What to produce: With the first line as the start and the line containing "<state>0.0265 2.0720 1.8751" as the end, write out every line of the records exactly.

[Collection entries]
◆ ◆ ◆ ◆ ◆
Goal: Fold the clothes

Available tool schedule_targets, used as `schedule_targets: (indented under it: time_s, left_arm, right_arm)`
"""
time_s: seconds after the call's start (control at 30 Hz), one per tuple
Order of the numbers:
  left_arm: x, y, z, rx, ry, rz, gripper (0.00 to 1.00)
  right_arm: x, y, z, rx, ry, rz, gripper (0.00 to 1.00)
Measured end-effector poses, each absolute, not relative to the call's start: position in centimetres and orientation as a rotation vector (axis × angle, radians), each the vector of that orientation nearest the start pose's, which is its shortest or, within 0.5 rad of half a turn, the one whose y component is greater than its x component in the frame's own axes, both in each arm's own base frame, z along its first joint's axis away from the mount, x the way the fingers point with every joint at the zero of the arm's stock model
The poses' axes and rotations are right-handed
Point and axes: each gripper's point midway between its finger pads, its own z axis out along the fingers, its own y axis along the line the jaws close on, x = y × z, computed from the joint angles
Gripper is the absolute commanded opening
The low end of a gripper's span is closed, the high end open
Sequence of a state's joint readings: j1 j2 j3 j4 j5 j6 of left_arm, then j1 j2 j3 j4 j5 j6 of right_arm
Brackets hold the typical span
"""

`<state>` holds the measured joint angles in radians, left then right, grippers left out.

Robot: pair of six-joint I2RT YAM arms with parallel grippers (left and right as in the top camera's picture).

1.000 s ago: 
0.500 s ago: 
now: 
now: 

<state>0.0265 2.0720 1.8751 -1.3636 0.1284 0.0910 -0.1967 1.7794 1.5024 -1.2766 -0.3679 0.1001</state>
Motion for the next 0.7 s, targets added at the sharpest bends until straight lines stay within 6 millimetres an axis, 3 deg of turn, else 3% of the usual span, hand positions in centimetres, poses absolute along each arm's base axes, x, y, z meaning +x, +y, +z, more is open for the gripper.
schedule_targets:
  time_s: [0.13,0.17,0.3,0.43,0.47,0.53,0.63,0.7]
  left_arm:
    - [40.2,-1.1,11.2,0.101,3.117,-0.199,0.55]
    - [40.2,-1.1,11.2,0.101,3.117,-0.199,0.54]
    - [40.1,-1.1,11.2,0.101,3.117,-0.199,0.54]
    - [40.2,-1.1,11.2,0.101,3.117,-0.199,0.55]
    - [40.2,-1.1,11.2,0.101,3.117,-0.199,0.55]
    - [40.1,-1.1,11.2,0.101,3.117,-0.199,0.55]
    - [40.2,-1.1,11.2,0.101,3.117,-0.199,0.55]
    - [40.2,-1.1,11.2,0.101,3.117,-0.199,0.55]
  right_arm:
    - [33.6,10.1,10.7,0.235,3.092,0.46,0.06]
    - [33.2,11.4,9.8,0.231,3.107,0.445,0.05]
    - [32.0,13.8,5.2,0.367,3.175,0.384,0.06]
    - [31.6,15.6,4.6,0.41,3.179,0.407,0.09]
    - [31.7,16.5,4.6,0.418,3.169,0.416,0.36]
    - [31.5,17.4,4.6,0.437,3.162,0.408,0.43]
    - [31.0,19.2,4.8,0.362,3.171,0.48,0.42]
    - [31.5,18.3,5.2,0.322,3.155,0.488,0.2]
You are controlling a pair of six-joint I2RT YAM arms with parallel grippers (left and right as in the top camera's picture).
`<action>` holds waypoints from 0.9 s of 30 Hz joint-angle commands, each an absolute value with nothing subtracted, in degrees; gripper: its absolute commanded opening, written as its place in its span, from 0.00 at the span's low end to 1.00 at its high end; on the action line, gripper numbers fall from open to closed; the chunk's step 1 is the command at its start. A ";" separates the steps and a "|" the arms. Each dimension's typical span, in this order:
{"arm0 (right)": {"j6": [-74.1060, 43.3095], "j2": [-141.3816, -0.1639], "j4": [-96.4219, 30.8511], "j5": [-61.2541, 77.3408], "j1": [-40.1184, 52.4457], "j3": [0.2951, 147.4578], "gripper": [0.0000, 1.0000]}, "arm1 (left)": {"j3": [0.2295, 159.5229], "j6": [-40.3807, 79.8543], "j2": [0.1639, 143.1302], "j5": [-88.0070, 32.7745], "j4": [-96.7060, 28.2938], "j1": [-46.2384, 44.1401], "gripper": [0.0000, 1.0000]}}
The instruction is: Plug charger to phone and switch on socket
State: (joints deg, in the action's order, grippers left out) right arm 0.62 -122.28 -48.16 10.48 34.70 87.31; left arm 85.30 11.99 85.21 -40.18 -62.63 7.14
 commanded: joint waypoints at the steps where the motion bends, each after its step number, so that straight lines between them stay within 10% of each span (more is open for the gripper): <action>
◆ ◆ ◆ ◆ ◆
Output for this exercise:
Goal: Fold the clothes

Available tool schedule_targets, used as `schedule_targets: (indented under it: time_s, left_arm, right_arm)`
"""
time_s: seconds after the call's start (control at 30 Hz), one per tuple
Order of the numbers:
  left_arm: x, y, z, rx, ry, rz, gripper (0.00 to 1.00)
  right_arm: x, y, z, rx, ry, rz, gripper (0.00 to 1.00)
Measured end-effector poses, each absolute, not relative to the call's start: position in centimetres and orientation as a rotation vector (axis × angle, radians), each the vector of that orientation nearest the start pose's, which is its shortest or, within 0.5 rad of half a turn, the one whose y component is greater than its x component in the frame's own axes, both in each arm's own base frame, z along its first joint's axis away from the mount, x the way the fingers point with every joint at the zero of the arm's stock model
The poses' axes and rotations are right-handed
Point and axes: each gripper's point midway between its finger pads, its own z axis out along the fingers, its own y axis along the line the jaws close on, x = y × z, computed from the joint angles
Gripper is the absolute commanded opening
The low end of a gripper's span is closed, the high end open
Sequence of a state's joint readings: j1 j2 j3 j4 j5 j6 of left_arm, then j1 j2 j3 j4 j5 j6 of right_arm
Brackets hold the typical span
"""

`<state>` holds the measured joint angles in radians, left then right, grippers left out.

Robot: pair of six-joint I2RT YAM arms with parallel grippers (left and right as in the top camera's picture).

1.000 s ago: 
0.500 s ago: 
now: 
now: 

<state>0.0265 2.0720 1.8751 -1.3636 0.1284 0.0910 -0.1967 1.7794 1.5024 -1.2766 -0.3679 0.1001</state>

This output has been given in full.